YoungBoy Never Broke Again singles chronology
| "It Ain't Over" (2020) | "Toxic Punk" (2021) | "I Ain't Scared" (2021) |

Alternate cover
- Alternate cover

= Toxic Punk =

Single by YoungBoy Never Broke Again

"Toxic Punk" is a song by American rapper YoungBoy Never Broke Again, released on February 4, 2021 as the lead single from his third studio album Sincerely, Kentrell (2021). It was produced by Cheese, DJ Trebble, Dmac and TnTXD. The title of the song, as well as the alternate cover art of the single, is a reference to the video game Cyberpunk 2077.

==Composition==
The song features a guitar-driven trap instrumental and a pop rock-inspired melody. NBA YoungBoy sing-raps about the effects that drugs, as well as a failed relationship, have had on his life.
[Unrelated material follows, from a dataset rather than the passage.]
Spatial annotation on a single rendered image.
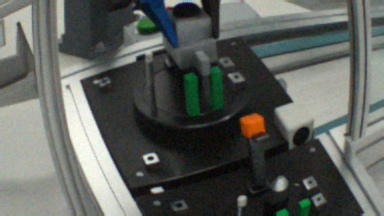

He reflects on all the positive things and events around him, but expresses that they do not mean much when he is missing his loved one.

==Charts==

| Chart (2021) | Peak position |
|---|---|
| US Billboard Hot 100 | 99 |
| US Hot R&B/Hip-Hop Songs (Billboard) | 49 |

==Certifications==

| Region | Certification | Certified units/sales |
| United States (RIAA) | Gold | 500,000^{‡} |
^{‡} Sales+streaming figures based on certification alone.